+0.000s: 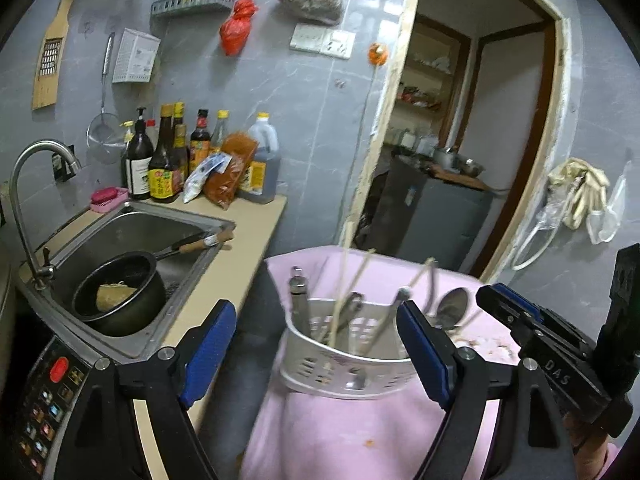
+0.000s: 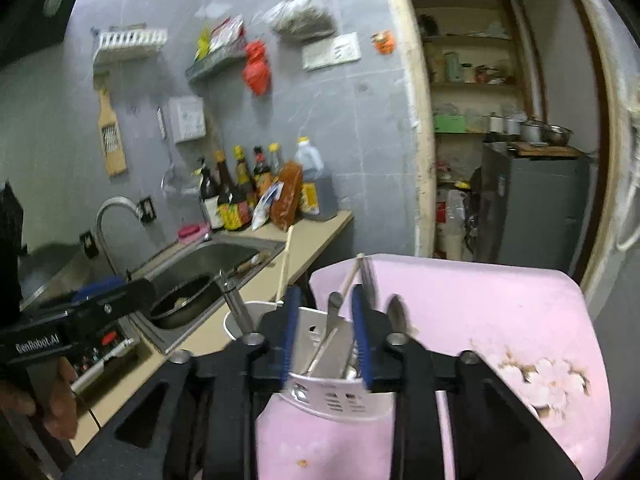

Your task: Organize utensils

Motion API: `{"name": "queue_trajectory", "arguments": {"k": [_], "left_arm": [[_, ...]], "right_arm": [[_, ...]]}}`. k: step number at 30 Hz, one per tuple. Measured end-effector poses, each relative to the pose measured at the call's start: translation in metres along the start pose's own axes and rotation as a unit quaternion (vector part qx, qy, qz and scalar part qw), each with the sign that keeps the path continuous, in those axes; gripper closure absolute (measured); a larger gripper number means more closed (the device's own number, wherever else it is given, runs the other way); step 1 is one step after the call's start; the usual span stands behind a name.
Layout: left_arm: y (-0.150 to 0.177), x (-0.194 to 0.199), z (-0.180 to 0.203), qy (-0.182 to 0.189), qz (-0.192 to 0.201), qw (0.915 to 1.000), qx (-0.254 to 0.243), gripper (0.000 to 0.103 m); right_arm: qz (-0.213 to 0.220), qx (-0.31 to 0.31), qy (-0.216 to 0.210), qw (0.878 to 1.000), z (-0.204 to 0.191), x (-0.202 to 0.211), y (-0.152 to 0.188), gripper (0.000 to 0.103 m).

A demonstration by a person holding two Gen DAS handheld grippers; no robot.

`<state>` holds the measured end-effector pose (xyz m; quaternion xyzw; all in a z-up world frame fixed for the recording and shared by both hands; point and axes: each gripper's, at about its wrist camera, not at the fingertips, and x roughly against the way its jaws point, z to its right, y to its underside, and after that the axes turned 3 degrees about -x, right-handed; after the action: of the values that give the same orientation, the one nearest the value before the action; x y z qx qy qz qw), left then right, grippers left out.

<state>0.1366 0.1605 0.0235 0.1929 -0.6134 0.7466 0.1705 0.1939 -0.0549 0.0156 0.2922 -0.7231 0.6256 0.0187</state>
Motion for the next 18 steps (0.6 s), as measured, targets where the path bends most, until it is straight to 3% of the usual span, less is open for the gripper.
{"name": "queue_trajectory", "arguments": {"k": [8, 15, 18], "left_arm": [[0.021, 0.06, 0.041, 0.023, 0.05, 0.9985, -0.005, 0.0], [0.054, 0.108, 0.069, 0.03, 0.062, 0.9975, -0.018, 0.0], [0.074, 0.126, 0.078, 0.026, 0.058, 0.9976, -0.027, 0.0]], "right_arm": [[0.038, -0.035, 0.043, 0.998, 0.037, 0.093, 0.016, 0.041], [0.029, -0.035, 0.072, 0.996, 0.059, 0.167, 0.05, 0.011], [0.025, -0.033, 0.079, 0.996, 0.065, 0.195, 0.065, 0.006]]}}
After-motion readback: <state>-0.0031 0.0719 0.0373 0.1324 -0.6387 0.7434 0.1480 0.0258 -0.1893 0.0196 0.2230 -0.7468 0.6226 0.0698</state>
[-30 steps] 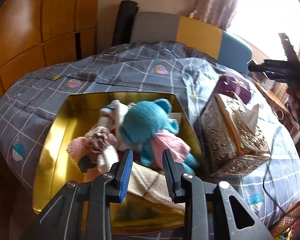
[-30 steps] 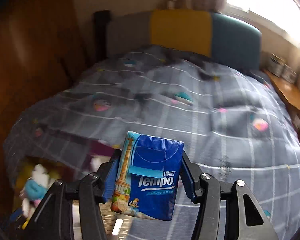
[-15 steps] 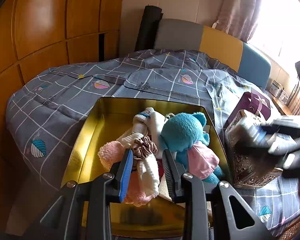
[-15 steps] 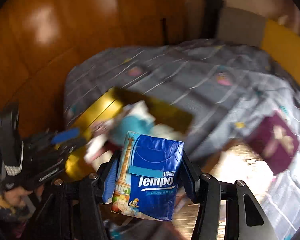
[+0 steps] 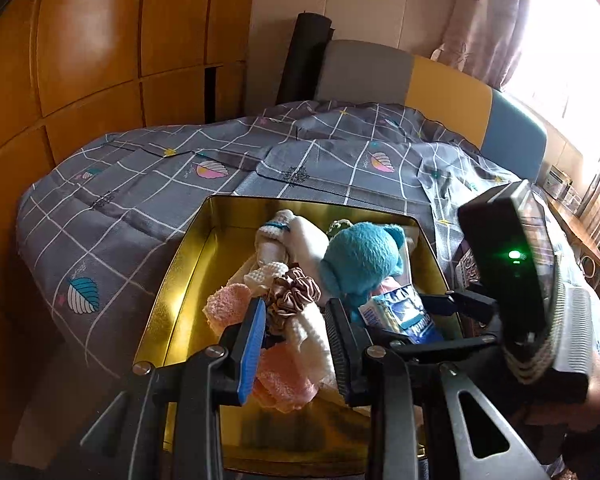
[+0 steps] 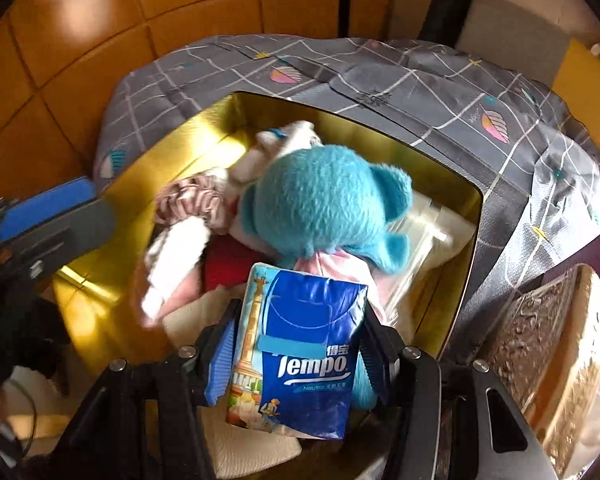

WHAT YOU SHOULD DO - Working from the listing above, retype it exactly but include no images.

WRITTEN RESPONSE -
+0.000s: 
+0.000s: 

Your task: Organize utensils

Motion API: `{"name": "queue_trajectory", "arguments": {"k": [_], "left_arm": [[_, ...]], "right_arm": [[_, ...]]}}`. k: step number at 30 Hz, one per tuple. Measured end-effector poses, each relative to the pose measured at the call's start: translation in metres along the start pose's own axes and rotation as a unit quaternion (vector part qx, qy, qz and scalar part qw), each with the sign that keeps the path continuous, in those axes; gripper closure absolute (measured); a larger gripper number means more closed (the device's own number, wherever else it is given, runs the other way); step 1 is one step after the call's start; the usual span stands behind a name.
Layout: left_arm: y (-0.150 to 0.177), x (-0.194 to 0.199), z (-0.180 to 0.203), qy (-0.182 to 0.189), qz (-0.192 to 0.201), qw (0.915 to 1.000), qx (-0.254 to 0.243), gripper (0.000 to 0.103 m); right_arm: qz (-0.213 to 0.220), qx (-0.31 to 0.31), qy (-0.216 to 0.210), qw (0.878 to 1.000), z (-0.204 to 0.191), x (-0.202 to 0.211), y (-0.152 to 0.188), gripper (0.000 to 0.103 m).

A demonstration by a person holding two Gen DAS handheld grippers; no robot.

`<state>` holds the measured end-effector pose (xyz m; quaternion xyzw; all in a z-up world frame fixed for the recording and shared by both hands; point and axes: each gripper's, at about its wrist camera, not at the fingertips, and x roughly against the way its jaws point, z to its right, y to its underside, and after that the axes turned 3 degrees about -x, right-handed; after the action: of the values that give the same orientation, the one nearest the value before the action; x y z qx qy qz qw), left then right, grippers left out.

<state>0.1366 0.1605 0.0235 0.1929 -0.6134 0.7466 0.1705 0.1939 -0.0549 0.0156 0.2922 -0.7231 0.6256 0.0187</state>
Motion for the next 18 steps (0.6 s), as measured, targets where the path bends most, until it is straight to 3% of the usual span, less is open for the gripper.
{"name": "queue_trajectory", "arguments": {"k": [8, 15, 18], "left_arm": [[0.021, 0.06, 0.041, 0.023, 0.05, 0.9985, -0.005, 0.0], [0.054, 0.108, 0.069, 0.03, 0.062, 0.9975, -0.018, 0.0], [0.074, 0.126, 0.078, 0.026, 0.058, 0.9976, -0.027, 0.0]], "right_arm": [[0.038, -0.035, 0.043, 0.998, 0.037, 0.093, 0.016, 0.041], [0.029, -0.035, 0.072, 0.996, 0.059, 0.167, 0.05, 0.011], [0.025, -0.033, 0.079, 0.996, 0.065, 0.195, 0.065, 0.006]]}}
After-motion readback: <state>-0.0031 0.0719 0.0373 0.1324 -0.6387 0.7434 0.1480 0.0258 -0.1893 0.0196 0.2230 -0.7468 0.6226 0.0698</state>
[-30 steps] 
[-30 steps] 
[-15 steps] 
[-15 steps] 
[+0 steps] 
[+0 steps] 

The complete answer has been given.